El misterio de la Quinta Avenida

María Oruña

CULTURA

EDGARDO CAROSÍA

01 ago 2021 . Actualizado a las 05:00 h.

Hacía un frío de mil demonios en aquel New York de marzo de 1929. Era tarde y el pequeño Peter, con nueve años, regresaba ya a casa por la Quinta Avenida. En el aire se respiraba cierta tensión contenida, como si la población intuyese cómo se acercaba la Gran Depresión.

Para Peter, su única misión del día consistía en escabullirse del colegio y en lograr algún penique extra. A veces echaba una mano a una costurera repartiendo sus encargos; otras, tomaba prestadas algunas monedas de bolsillos ajenos. Cuando un policía se dirigió a él aquella noche, sintió cómo un calor inquieto le subía desde las entrañas hasta la garganta. Sin embargo, no había amonestación en el gesto del guardia. ¿Y qué era aquello que le ofrecía? ¡Dos centavos! Con aquella cantidad podría comprarse hasta el New York Times, si quería.

-¿Y solo tengo que colarme por ese ventanuco de ahí? -preguntó Peter, cuando el policía lo llevó dentro del edificio frente al que lo había encontrado.

-Eso es, muchacho. Pero recuerda, solo debes saltar y descorrer el cerrojo para abrirnos la puerta. No mires nada más, ¿estamos?

Peter alzó la mirada hacia la estrecha ventana rectangular que se abría horizontalmente sobre la puerta. Sabía que aquel piso de planta baja era del señor Fink, que al otro lado tenía una puerta que daba a la calle, y que era desde donde despachaba los encargos de su lavandería. La había visto con la verja echada al caminar por delante. El pequeño consiguió colarse a duras penas por la ventana, deslizándose lo máximo posible para evitar el impacto de la caída al otro lado. No pudo evitar mirar. Al fondo del cuarto estaba tirado el señor Fink. ¿Cuántos años tendría, 30? Estaba cubierto de sangre. Asustado, Peter se concentró en su misión. Rápido, deslizó el cerrojo de hierro y abrió a los policías. Se hizo a un lado y, de pronto, se volvió invisible. Ya nadie le prestó atención. Pero él sí estuvo pendiente de todos los comentarios.

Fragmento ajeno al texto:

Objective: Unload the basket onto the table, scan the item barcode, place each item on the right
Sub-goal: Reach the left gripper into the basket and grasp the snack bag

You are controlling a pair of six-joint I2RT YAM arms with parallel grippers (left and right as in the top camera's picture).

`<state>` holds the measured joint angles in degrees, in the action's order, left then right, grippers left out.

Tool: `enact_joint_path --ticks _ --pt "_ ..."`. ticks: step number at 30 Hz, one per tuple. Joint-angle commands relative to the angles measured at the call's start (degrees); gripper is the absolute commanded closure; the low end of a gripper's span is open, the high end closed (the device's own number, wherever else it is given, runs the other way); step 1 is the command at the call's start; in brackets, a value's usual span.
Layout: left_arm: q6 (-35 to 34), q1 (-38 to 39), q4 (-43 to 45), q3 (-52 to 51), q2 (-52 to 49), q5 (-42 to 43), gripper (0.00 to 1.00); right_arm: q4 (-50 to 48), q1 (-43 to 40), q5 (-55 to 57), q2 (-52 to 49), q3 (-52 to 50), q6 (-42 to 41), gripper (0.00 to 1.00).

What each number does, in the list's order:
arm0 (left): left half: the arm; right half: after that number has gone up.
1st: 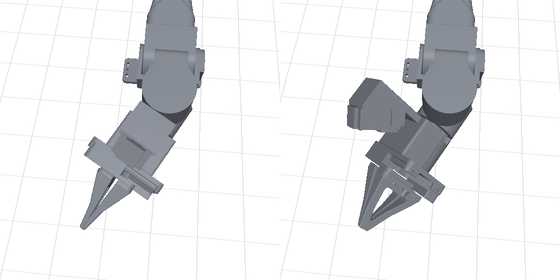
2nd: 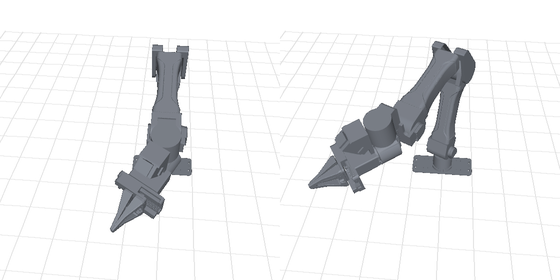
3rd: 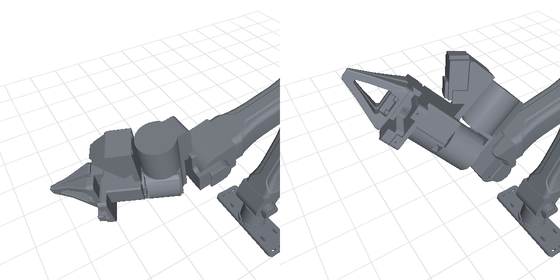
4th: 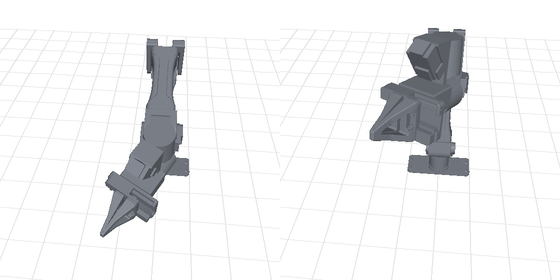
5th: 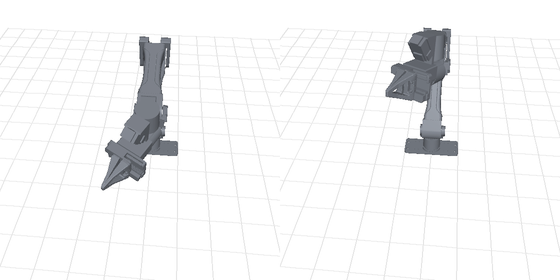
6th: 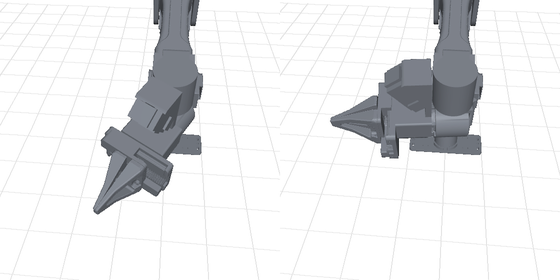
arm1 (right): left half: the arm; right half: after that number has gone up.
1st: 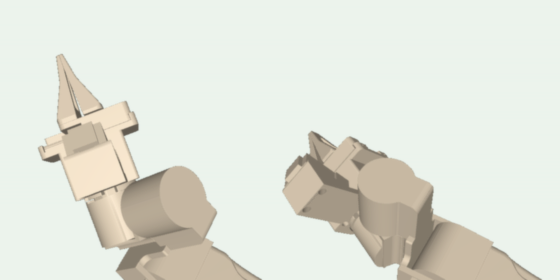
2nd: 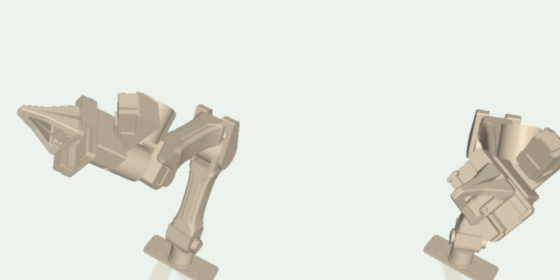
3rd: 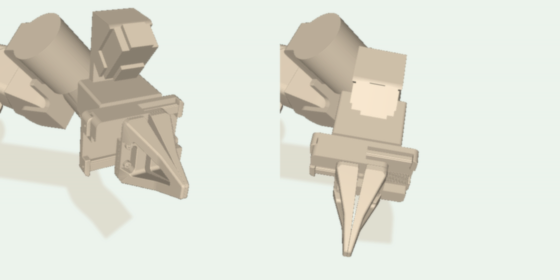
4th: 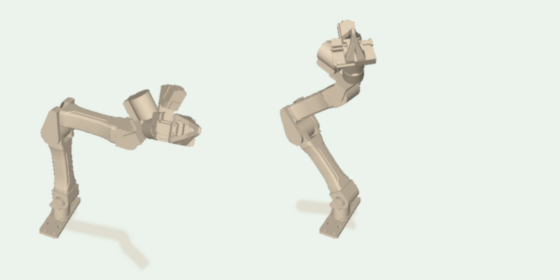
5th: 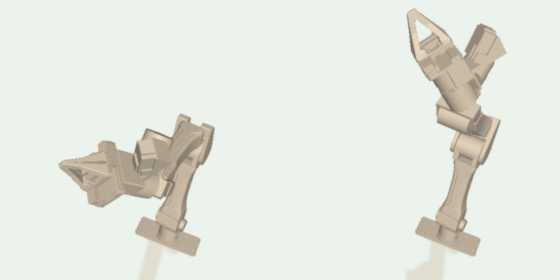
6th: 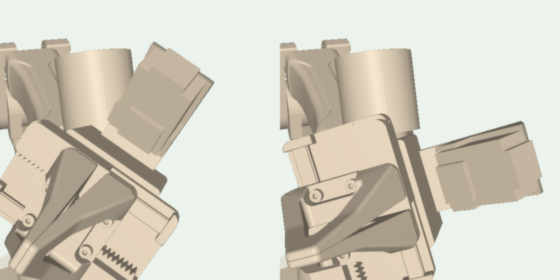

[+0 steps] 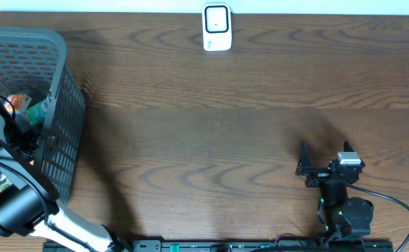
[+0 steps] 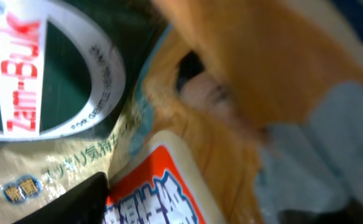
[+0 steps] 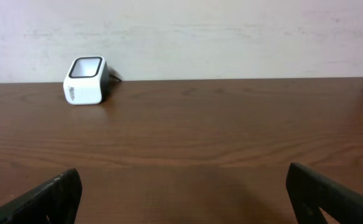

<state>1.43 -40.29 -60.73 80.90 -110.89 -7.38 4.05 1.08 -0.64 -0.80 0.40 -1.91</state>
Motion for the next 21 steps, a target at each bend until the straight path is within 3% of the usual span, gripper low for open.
enact_joint_path --ticks 1,3,4,6,10,18,21 --pt "0.04 -0.15 0.92 -0.46 -0.46 4.66 0.35 0.24 -0.24 0.11 0.15 -0.11 -0.37 0.01" --pt "0.02 -0.15 1.05 -0.46 -0.46 8.15 0.54 0.24 -0.24 0.11 0.15 -0.11 -0.37 0.01" --pt "0.02 -0.15 1.05 -0.46 -0.46 9.46 0.71 0.24 -0.24 0.11 0.15 -0.11 -0.39 0.01" --pt "0.02 -0.15 1.07 -0.46 -0.46 11.26 0.92 0.24 -0.24 0.11 0.15 -0.11 -0.37 0.01" --pt "-0.37 -0.15 1.01 -0.37 -0.17 11.50 0.93 0.24 -0.24 0.11 0.15 -0.11 -0.37 0.01" --pt "-8.76 -0.15 -3.30 5.22 5.33 11.50 0.93 0.24 -0.24 0.11 0.15 -0.11 -0.37 0.01" --pt "-15.06 -0.15 -3.43 8.11 10.43 11.54 0.93 0.24 -0.24 0.11 0.15 -0.11 -0.37 0.01"
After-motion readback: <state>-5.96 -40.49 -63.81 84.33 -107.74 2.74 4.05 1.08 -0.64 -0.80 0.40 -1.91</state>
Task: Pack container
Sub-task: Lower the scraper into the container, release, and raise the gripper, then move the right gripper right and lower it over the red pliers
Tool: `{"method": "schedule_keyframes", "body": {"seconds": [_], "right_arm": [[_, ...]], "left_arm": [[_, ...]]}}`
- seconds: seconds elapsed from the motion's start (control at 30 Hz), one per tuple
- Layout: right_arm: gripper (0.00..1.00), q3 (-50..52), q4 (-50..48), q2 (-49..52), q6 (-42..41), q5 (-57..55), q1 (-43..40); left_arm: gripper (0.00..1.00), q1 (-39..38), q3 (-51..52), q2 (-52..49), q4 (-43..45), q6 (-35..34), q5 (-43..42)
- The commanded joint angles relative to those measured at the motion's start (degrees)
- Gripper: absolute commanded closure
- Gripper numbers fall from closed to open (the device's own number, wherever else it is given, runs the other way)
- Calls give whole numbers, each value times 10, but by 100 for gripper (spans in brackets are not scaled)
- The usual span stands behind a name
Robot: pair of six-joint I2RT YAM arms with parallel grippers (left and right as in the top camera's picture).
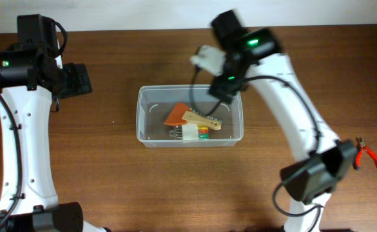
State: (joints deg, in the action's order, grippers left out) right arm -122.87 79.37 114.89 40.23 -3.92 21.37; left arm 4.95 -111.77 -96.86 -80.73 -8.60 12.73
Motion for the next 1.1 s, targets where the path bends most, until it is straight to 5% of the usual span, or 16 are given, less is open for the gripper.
{"method": "schedule_keyframes", "body": {"seconds": [0.0,0.5,0.8,1.07], "right_arm": [[1,-15,28,-43,-34,-41,-66],[1,-13,169,-65,-331,-41,-457],[1,24,122,-50,-354,71,-632],[1,184,16,-45,-345,145,-675]], "left_arm": [[1,1,-8,8,1,4,6],[1,1,-8,8,1,4,6],[1,1,-8,8,1,4,6],[1,1,-8,8,1,4,6]]}}
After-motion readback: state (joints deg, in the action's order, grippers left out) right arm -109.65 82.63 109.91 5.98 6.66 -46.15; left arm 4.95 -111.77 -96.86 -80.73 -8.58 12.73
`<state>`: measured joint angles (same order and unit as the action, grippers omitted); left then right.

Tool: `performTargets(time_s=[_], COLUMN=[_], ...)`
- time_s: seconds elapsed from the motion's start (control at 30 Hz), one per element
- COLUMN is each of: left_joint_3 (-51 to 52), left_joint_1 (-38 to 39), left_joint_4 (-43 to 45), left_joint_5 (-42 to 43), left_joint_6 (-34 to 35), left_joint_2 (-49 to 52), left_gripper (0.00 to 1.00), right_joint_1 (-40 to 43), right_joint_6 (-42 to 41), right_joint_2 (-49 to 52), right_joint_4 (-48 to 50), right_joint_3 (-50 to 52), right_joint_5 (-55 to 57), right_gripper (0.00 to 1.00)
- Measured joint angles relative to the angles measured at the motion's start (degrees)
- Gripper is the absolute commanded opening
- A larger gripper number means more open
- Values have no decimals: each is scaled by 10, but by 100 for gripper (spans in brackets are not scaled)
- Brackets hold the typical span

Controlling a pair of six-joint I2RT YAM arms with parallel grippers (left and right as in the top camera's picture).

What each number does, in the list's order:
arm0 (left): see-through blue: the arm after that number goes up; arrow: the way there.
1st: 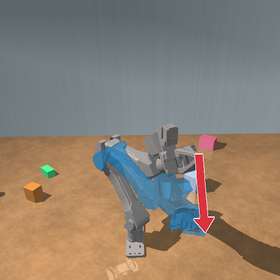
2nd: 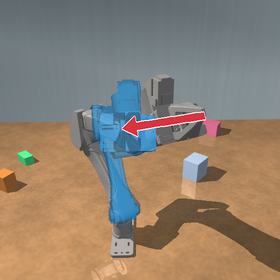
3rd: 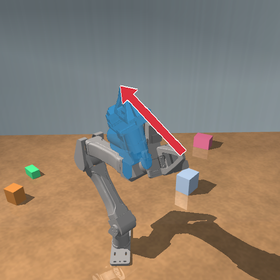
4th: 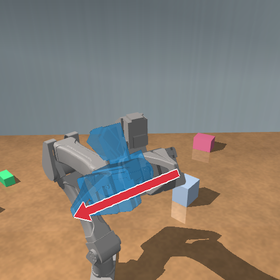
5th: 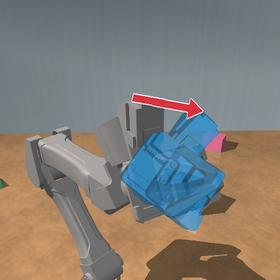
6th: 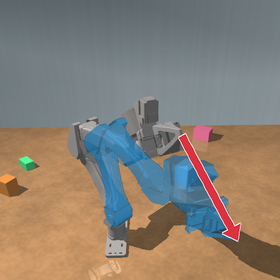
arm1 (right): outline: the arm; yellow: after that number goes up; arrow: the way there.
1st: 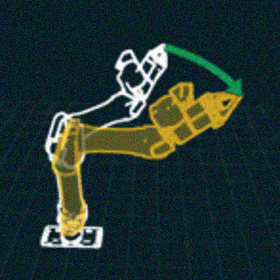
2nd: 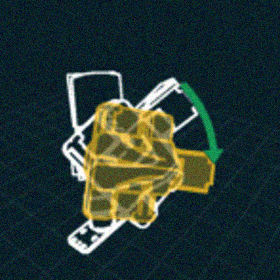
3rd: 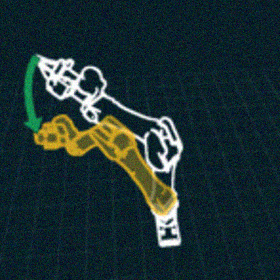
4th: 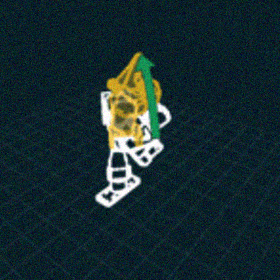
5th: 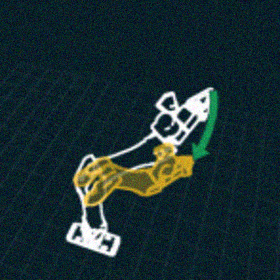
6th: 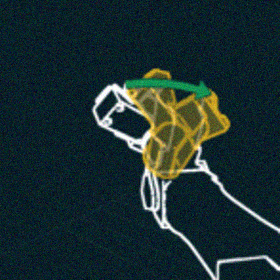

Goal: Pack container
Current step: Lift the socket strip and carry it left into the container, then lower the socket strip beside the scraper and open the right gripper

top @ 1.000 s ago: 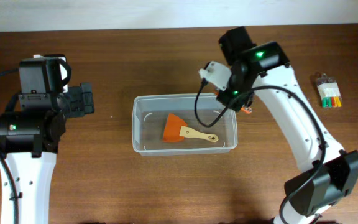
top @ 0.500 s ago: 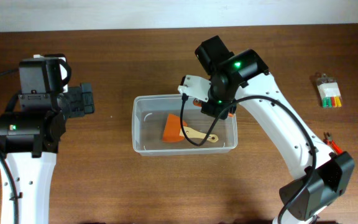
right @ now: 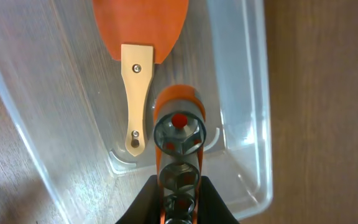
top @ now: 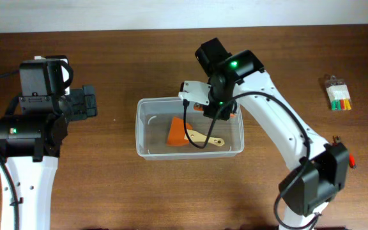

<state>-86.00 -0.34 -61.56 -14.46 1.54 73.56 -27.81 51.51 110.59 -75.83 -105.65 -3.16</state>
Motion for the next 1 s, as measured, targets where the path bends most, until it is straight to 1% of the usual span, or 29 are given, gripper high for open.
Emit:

Al parecer, una vecina había escuchado gritos en la lavandería. Al llegar, la policía había comprobado que el local estaba cerrado por dentro, pero desde el ventanuco les había parecido ver la sombra de un cuerpo tendido al fondo de la habitación. El cadáver tenía tres tiros: dos en el pecho y otro en la mano izquierda. Parecían disparos a quemarropa, a poca distancia. No podían haber sido realizados desde el ventanuco. ¿Sería un suicidio? Imposible, tras inspeccionar la habitación, habían comprobado que allí no había ningún arma. ¿Cómo podía ser, si el señor Fink estaba allí solo, encerrado?

Nadie había robado el dinero de la caja registradora ni el que el señor Fink llevaba encima. El «crimen imposible» salió en toda la prensa del día siguiente. Y el pequeño, impactado, siguió el desarrollo de la investigación durante meses, aunque la policía de New York terminó por cerrar el caso, que Peter llegó a contar mucho después a sus nietos.

¿Sería posible lo imposible? Hoy, con un estudio del orificio de entrada y salida de los proyectiles habría sido más fácil asirse a deducciones. Y una revisión de las marcas de pólvora en el cuerpo quizás mostrase que la distancia desde la que habían sido realizados los disparos no era tan corta, sino que la temperatura elevada de la lavandería podría haber alterado el estudio inicial de las pruebas de parafina. Pero el niño que habitó en Peter hasta sus últimos días siempre sintió que había sido aquel aire tenso de las calles el que había matado al señor Fink, como si la oscuridad, si nos descuidábamos, pudiese siempre colarse en nuestro interior.

María Oruña, (Vigo, 1976) es autora de la serie Los libros del Puerto Escondido y del éxito El bosque de los cuatro vientos.